June 22, 2012 By Chris Corrigan Collaboration, Design

Was in a quick coffee conversation this afternoon with one of our local artisan metal workers on Bowen Island. He has been fascinated by bicycles for a long time and is thinking about how to build one that fits his 6’6″ frame. He has been scouring the net for information about building oversized wheels, and has decided that, as much as people are already doing it, there is something to be learned from “reinventing the wheel.”

Occasionally innovation has to go back to first principles. Often in the group work I do there are two approaches to innovation: stand on the shoulders of giants or reinvent the wheel. Both these approaches have some validity.

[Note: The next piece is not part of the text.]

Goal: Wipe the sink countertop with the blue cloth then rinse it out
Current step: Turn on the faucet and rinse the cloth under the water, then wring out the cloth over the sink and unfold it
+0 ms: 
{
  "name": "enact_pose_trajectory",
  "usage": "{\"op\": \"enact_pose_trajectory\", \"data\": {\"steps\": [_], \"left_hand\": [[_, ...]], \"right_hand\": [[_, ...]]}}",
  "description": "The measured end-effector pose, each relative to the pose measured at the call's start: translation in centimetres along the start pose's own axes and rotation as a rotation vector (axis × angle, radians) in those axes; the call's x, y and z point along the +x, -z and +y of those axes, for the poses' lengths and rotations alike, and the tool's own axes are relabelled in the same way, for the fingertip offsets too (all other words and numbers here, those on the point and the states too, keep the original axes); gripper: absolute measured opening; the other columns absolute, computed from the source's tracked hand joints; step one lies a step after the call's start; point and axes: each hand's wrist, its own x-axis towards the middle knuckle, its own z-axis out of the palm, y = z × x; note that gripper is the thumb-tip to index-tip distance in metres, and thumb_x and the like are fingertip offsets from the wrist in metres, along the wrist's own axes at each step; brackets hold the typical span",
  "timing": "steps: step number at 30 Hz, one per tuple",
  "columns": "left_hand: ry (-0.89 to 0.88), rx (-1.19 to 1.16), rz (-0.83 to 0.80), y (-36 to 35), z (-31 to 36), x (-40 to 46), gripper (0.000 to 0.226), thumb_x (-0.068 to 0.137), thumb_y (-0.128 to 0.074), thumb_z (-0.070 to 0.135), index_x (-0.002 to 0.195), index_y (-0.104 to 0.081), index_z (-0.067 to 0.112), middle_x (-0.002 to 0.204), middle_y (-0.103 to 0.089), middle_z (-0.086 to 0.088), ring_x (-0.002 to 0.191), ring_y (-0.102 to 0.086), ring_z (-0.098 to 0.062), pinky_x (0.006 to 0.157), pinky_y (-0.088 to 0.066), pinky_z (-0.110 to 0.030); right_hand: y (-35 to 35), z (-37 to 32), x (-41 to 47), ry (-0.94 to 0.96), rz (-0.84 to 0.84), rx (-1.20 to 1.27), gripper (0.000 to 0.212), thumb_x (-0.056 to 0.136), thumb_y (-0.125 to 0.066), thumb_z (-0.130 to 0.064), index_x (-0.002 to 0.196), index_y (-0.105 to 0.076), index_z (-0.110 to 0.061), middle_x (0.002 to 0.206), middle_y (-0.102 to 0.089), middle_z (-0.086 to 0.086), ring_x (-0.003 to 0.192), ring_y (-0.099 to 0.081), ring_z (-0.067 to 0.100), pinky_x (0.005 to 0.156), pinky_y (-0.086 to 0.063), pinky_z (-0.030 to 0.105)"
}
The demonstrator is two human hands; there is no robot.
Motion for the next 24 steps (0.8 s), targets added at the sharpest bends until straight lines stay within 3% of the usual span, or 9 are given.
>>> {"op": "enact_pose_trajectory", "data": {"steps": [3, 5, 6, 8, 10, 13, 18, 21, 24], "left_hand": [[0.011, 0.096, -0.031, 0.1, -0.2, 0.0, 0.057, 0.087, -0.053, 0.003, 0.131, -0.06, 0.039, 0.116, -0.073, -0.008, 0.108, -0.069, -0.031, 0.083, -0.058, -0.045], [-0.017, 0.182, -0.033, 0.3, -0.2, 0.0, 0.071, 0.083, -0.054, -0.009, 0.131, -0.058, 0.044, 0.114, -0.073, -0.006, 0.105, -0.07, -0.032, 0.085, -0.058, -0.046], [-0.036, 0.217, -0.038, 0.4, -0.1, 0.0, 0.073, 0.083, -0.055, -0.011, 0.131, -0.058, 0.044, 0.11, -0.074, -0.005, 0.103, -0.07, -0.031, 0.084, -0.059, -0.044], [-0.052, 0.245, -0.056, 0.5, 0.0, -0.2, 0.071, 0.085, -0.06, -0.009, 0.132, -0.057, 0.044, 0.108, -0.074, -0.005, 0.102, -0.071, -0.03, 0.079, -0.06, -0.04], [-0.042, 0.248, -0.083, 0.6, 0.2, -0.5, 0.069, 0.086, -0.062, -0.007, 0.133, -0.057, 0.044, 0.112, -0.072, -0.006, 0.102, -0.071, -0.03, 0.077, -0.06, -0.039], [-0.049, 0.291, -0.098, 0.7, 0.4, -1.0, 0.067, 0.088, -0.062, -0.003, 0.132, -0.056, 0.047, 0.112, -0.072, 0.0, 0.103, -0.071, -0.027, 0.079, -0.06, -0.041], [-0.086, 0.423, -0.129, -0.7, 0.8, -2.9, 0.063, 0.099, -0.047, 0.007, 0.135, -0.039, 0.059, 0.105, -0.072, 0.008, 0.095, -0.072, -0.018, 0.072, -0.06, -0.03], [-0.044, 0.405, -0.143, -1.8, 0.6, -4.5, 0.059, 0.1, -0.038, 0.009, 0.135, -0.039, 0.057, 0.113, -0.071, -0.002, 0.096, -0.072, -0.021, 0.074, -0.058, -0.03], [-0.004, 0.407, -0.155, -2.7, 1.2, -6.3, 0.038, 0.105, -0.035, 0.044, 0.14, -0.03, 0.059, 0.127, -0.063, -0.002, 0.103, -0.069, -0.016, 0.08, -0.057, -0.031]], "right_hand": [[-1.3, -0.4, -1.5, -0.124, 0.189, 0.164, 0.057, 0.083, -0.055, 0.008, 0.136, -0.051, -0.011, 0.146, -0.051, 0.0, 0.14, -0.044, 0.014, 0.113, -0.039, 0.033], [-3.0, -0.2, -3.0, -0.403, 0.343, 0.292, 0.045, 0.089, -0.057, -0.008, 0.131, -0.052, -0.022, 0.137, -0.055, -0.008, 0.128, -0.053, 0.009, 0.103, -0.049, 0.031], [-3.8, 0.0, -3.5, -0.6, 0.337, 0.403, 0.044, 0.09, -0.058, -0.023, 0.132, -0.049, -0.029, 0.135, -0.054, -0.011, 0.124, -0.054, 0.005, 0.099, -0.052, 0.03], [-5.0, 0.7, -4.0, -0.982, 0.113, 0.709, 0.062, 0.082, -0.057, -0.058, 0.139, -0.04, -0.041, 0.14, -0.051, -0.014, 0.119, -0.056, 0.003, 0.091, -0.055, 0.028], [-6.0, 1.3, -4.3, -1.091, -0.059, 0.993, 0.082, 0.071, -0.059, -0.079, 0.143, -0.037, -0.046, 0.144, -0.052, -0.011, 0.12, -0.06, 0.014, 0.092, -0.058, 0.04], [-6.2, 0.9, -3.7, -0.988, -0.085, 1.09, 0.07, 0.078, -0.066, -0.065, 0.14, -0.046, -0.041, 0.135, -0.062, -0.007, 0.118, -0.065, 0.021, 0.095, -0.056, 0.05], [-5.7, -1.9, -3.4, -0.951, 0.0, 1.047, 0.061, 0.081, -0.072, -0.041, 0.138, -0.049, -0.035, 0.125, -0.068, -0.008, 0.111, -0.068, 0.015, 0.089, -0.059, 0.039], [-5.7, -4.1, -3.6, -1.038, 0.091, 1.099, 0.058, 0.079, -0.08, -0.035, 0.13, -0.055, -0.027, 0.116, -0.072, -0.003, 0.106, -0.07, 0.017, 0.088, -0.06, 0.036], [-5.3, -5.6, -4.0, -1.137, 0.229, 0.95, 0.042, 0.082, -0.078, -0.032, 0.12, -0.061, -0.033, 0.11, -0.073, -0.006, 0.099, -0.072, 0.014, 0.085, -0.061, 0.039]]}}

Almost anything you can think of doing has been done before by others. That doesn’t mean that “best practices” can be easily applied from one context to another, but knowing that someone somewhere has taken on the hard work of pioneering innovation – be it a product, a tool, an approach or a design – helps us to jump off from a starting point.

But sometimes going back to the beginning can be fruitful too. Often groups who have the time and resources can benefit from starting from scratch, thinking about how they could redesign what they were looking for if they had to do it from first principles. Groups that do that become resilient and build capacity, but it takes more time, and people will often accuse you of being inefficient.

I wouldn’t throw out either approach in doing innovative work. Be conscious about which approach will best serve and assemble the resources you need to build out from there.